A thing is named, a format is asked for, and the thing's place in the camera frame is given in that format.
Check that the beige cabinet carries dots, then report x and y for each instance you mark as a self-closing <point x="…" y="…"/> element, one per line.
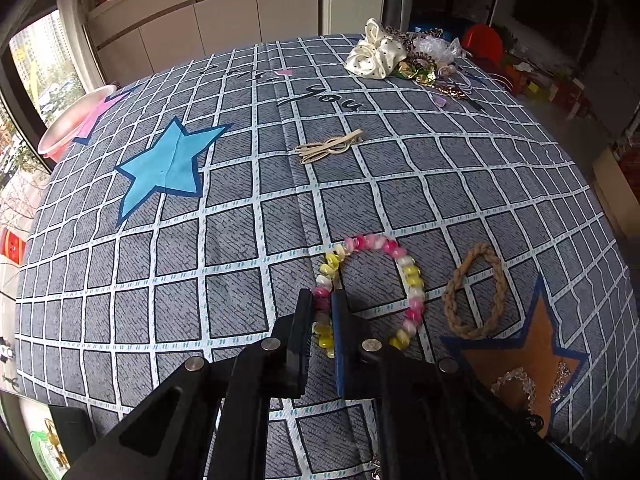
<point x="200" y="15"/>

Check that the red cartoon window decal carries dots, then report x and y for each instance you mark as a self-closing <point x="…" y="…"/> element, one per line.
<point x="11" y="247"/>

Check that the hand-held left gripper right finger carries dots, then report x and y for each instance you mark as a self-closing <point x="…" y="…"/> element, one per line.
<point x="340" y="332"/>

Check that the cardboard box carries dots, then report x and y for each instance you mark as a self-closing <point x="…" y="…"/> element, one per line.
<point x="615" y="190"/>

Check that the pink plastic bowl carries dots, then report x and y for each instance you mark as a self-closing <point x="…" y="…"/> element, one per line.
<point x="75" y="120"/>

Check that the dark green jewelry box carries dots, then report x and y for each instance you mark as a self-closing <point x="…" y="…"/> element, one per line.
<point x="70" y="425"/>

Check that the grey checked star bedsheet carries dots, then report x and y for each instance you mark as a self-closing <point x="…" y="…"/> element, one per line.
<point x="250" y="210"/>

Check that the pile of colourful boxes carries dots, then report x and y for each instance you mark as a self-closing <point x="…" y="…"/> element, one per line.
<point x="550" y="85"/>

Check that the cream polka-dot scrunchie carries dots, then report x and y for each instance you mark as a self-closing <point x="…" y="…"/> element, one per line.
<point x="375" y="52"/>

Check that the red plastic stool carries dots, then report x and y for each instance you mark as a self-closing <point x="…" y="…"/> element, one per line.
<point x="482" y="40"/>

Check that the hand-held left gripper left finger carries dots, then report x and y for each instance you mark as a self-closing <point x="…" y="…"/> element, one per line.
<point x="307" y="322"/>

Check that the pile of hair accessories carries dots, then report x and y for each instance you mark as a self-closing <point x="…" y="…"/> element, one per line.
<point x="425" y="67"/>

····················

Requirement: Your answer must be an exact copy of the records, minus any pictures.

Response for this exercise:
A thing is named, a format is asked for, and the thing's place in the camera frame is given in that format.
Check that the beige cabinet carries dots, then report x and y for each instance you mark as a self-closing <point x="…" y="…"/> element, one per line.
<point x="200" y="15"/>

Check that the red cartoon window decal carries dots, then report x and y for each instance you mark as a self-closing <point x="…" y="…"/> element, one per line.
<point x="11" y="247"/>

Check that the hand-held left gripper right finger carries dots, then report x and y for each instance you mark as a self-closing <point x="…" y="…"/> element, one per line.
<point x="340" y="332"/>

Check that the cardboard box carries dots, then report x and y for each instance you mark as a self-closing <point x="…" y="…"/> element, one per line.
<point x="615" y="190"/>

Check that the pink plastic bowl carries dots, then report x and y for each instance you mark as a self-closing <point x="…" y="…"/> element, one per line.
<point x="75" y="120"/>

Check that the dark green jewelry box carries dots, then report x and y for each instance you mark as a self-closing <point x="…" y="…"/> element, one per line.
<point x="70" y="425"/>

Check that the grey checked star bedsheet carries dots, then report x and y for each instance you mark as a self-closing <point x="…" y="…"/> element, one per line.
<point x="250" y="210"/>

Check that the pile of colourful boxes carries dots, then report x and y for each instance you mark as a self-closing <point x="…" y="…"/> element, one per line.
<point x="550" y="85"/>

Check that the cream polka-dot scrunchie carries dots, then report x and y for each instance you mark as a self-closing <point x="…" y="…"/> element, one per line.
<point x="375" y="52"/>

Check that the red plastic stool carries dots, then report x and y for each instance you mark as a self-closing <point x="…" y="…"/> element, one per line.
<point x="482" y="40"/>

Check that the hand-held left gripper left finger carries dots, then report x and y for each instance you mark as a self-closing <point x="…" y="…"/> element, one per line.
<point x="307" y="322"/>

Check that the pile of hair accessories carries dots, then report x and y for each instance you mark as a self-closing <point x="…" y="…"/> element, one per line.
<point x="425" y="67"/>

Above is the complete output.